● **REQUIREMENT**:
Starting with the first line, output the data exactly through to the end.
*** Opening DATASET EXCERPT ***
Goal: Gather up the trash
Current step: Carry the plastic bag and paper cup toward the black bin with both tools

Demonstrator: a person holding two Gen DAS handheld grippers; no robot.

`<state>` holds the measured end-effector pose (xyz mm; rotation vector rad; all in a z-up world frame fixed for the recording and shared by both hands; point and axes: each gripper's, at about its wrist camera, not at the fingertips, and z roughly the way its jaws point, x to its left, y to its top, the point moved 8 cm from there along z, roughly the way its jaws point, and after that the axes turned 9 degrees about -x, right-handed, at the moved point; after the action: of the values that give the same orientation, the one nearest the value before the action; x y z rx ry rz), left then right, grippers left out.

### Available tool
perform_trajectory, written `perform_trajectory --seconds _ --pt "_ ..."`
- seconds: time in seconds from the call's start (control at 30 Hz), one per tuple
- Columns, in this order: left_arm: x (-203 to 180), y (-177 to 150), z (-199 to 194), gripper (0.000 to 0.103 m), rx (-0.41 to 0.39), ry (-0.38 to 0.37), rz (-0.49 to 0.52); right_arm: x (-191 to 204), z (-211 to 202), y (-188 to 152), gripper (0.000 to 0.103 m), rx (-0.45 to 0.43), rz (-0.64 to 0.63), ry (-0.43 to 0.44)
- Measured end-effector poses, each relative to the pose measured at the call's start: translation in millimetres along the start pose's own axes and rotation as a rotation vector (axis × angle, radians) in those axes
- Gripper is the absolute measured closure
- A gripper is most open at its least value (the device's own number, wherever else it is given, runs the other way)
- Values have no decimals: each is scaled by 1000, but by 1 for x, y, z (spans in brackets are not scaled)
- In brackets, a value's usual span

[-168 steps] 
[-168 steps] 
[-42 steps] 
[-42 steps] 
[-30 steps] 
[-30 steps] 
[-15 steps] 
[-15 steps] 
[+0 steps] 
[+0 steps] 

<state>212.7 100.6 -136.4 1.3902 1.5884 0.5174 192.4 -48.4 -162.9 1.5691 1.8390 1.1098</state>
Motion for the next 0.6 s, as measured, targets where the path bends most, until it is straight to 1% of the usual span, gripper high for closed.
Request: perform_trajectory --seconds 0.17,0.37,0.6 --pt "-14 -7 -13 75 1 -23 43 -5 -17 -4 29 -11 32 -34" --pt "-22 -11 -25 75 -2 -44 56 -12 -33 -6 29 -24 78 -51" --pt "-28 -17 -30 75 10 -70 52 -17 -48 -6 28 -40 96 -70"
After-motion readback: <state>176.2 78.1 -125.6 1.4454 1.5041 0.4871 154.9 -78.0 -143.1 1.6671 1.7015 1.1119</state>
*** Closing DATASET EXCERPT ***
● **EXPECTED ANSWER**:
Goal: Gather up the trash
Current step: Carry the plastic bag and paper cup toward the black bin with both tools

Demonstrator: a person holding two Gen DAS handheld grippers; no robot.

`<state>` holds the measured end-effector pose (xyz mm; rotation vector rad; all in a z-up world frame fixed for the recording and shared by both hands; point and axes: each gripper's, at about its wrist camera, not at the fingertips, and z roughly the way its jaws point, x to its left, y to its top, the point moved 8 cm from there along z, roughly the way its jaws point, and after that the axes turned 9 degrees about -x, right-handed, at the moved point; after the action: of the values that give the same orientation, the one nearest the value before the action; x y z rx ry rz), left then right, grippers left out.

### Available tool
perform_trajectory, written `perform_trajectory --seconds _ --pt "_ ..."`
- seconds: time in seconds from the call's start (control at 30 Hz), one per tuple
- Columns, in this order: left_arm: x (-203 to 180), y (-177 to 150), z (-199 to 194), gripper (0.000 to 0.103 m), rx (-0.41 to 0.39), ry (-0.38 to 0.37), rz (-0.49 to 0.52); right_arm: x (-191 to 204), z (-211 to 202), y (-188 to 152), gripper (0.000 to 0.103 m), rx (-0.45 to 0.43), rz (-0.64 to 0.63), ry (-0.43 to 0.44)
- Measured end-effector poses, each relative to the pose measured at the call's start: translation in millimetres along the start pose's own axes and rotation as a rotation vector (axis × angle, radians) in those axes
- Gripper is the absolute measured closure
- A gripper is most open at its least value (the device's own number, wherever else it is given, runs the other way)
- Values have no decimals: each is scaled by 1000, but by 1 for x, y, z (spans in brackets are not scaled)
- In brackets, a value's usual span

[-168 steps] 
[-168 steps] 
[-42 steps] 
[-42 steps] 
[-30 steps] 
[-30 steps] 
[-15 steps] 
[-15 steps] 
[+0 steps] 
[+0 steps] 

<state>212.7 100.6 -136.4 1.3902 1.5884 0.5174 192.4 -48.4 -162.9 1.5691 1.8390 1.1098</state>
Motion for the next 0.6 s, as measured, targets where the path bends most, until it is straight to 1% of the usual span, gripper high for closed.
Request: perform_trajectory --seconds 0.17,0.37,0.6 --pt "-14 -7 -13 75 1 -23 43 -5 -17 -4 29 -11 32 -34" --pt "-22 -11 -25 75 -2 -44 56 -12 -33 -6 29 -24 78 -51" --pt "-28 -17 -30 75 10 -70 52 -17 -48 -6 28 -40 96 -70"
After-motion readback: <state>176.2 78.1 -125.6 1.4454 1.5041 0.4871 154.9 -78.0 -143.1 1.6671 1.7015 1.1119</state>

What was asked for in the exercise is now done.